Technical Summary
This document describes a general secure group messaging infrastructure and its security goals. It provides guidance on building a group messaging system and discusses security and privacy tradeoffs offered by multiple security mechanisms that are part of the MLS protocol (e.g., frequency of public encryption key rotation)
The document also provides guidance for parts of the infrastructure that are not standardized by the MLS Protocol document and left to the application or the infrastructure architects to design.
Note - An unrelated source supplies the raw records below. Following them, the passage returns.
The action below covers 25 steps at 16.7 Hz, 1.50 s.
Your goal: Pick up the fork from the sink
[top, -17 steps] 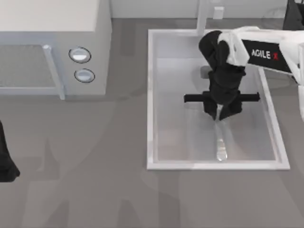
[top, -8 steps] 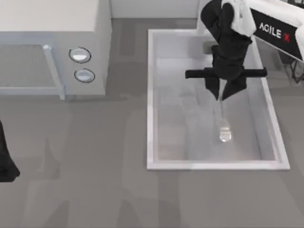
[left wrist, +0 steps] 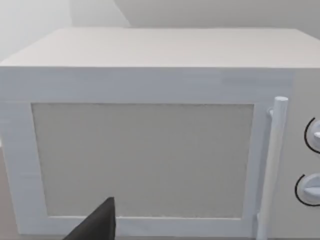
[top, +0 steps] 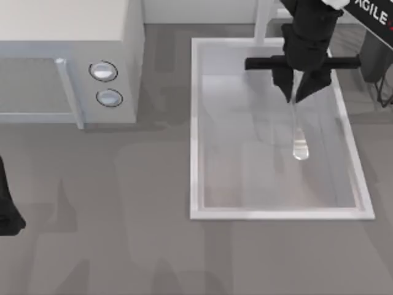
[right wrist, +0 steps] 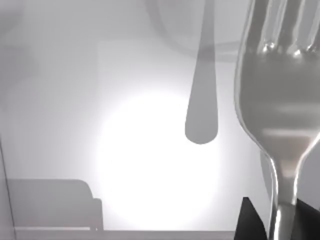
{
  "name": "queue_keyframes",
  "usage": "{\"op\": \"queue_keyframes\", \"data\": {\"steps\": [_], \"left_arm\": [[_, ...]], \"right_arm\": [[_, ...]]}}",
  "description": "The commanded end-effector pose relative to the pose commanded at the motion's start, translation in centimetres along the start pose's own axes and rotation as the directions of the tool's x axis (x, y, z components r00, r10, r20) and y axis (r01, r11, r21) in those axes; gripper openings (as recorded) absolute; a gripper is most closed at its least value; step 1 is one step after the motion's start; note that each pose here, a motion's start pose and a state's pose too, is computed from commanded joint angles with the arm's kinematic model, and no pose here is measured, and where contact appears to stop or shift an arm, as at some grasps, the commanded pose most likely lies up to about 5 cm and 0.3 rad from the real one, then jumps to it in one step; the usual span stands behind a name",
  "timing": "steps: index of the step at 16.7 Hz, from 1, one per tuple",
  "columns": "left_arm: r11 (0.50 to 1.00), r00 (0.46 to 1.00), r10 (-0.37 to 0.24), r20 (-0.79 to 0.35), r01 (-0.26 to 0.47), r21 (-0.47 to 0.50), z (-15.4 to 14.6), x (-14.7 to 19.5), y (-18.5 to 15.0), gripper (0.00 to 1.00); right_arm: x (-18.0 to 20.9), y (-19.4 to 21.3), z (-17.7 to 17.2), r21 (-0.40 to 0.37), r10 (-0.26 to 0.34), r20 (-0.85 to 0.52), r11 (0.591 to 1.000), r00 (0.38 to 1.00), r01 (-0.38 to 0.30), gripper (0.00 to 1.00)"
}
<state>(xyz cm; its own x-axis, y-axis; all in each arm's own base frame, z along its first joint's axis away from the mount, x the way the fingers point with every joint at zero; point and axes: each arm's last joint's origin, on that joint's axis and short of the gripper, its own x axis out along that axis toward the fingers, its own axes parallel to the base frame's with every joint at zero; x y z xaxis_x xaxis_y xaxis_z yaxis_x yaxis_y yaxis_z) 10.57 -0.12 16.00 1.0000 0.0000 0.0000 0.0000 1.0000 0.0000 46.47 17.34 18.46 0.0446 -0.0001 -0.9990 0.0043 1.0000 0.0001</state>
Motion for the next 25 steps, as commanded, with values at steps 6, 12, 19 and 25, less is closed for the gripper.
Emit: {"op": "queue_keyframes", "data": {"steps": [6, 12, 19, 25], "left_arm": [[1.000, 1.000, 0.000, 0.000, 0.000, 0.000, 0.0, 0.0, 0.0, 1.00], [1.000, 1.000, 0.000, 0.000, 0.000, 0.000, 0.0, 0.0, 0.0, 1.00], [1.000, 1.000, 0.000, 0.000, 0.000, 0.000, 0.0, 0.0, 0.0, 1.00], [1.000, 1.000, 0.000, 0.000, 0.000, 0.000, 0.0, 0.0, 0.0, 1.00]], "right_arm": [[-1.3, -1.7, -0.4, 0.000, 0.002, 0.005, 1.000, 1.000, -0.002, 0.00], [-6.4, -9.9, -5.3, 0.002, -0.005, -0.020, 1.000, 1.000, 0.005, 0.00], [-9.1, -17.3, -15.0, 0.005, -0.001, -0.045, 1.000, 0.999, 0.002, 0.00], [-9.3, -18.1, -16.3, 0.006, 0.000, -0.045, 1.000, 0.999, 0.000, 0.00]]}}
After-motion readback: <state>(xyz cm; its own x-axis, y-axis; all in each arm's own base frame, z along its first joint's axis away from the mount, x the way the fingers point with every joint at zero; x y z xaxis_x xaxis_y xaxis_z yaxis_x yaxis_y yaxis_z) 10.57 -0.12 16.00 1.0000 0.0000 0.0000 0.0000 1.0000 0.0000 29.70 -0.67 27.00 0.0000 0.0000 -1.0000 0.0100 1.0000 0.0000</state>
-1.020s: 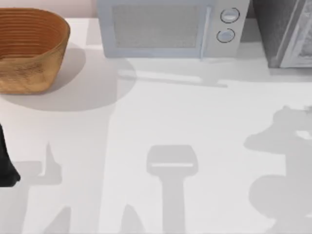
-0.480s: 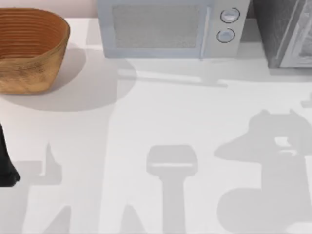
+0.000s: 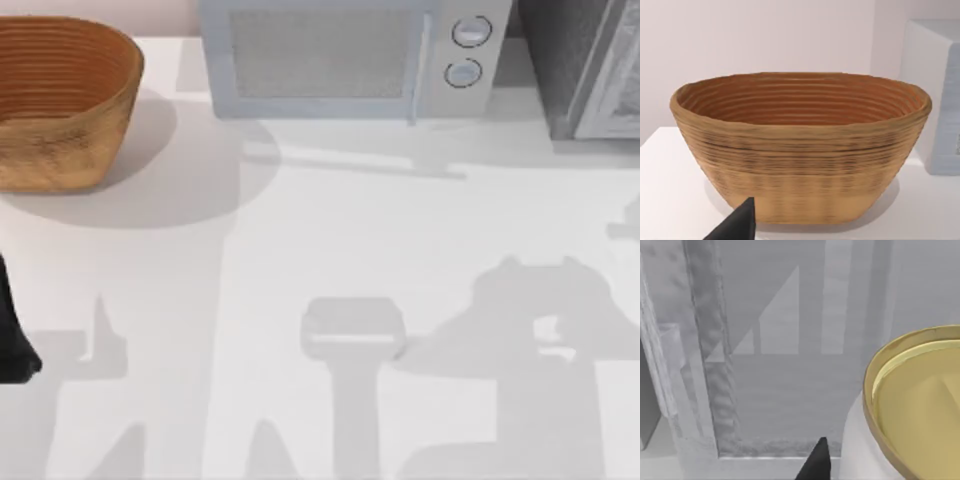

While the recommendations of this document are not mandatory to follow in order to interoperate at the protocol level, they affect the overall security guarantees that are achieved by a messaging application. This is especially true in case of active adversaries that are able to compromise clients, the delivery service, or the authentication service.
Working Group Summary
Since the WGLC messages of the MLS architecture and MLS protocol went out at once, most people responded only to the mls-protocol one with comments for both.
There was broad consensus within the WG. Not much controversy even with the foreknowledge that the mls-archictecture I-D was the framing to make sure the security protections offered were achieved.
Document Quality
There are some minor issues that came out on the secdir / art reviews that have been mostly addressed, but might require another clarifying sentence or two.
Note that while this document is the architecture upon with the mls protocol is based, the MLS protocol itself already has a number of implementations (openmls, cisco)
Personnel
Sean Turner is the Shepherd, Paul Wouters is the responsible AD.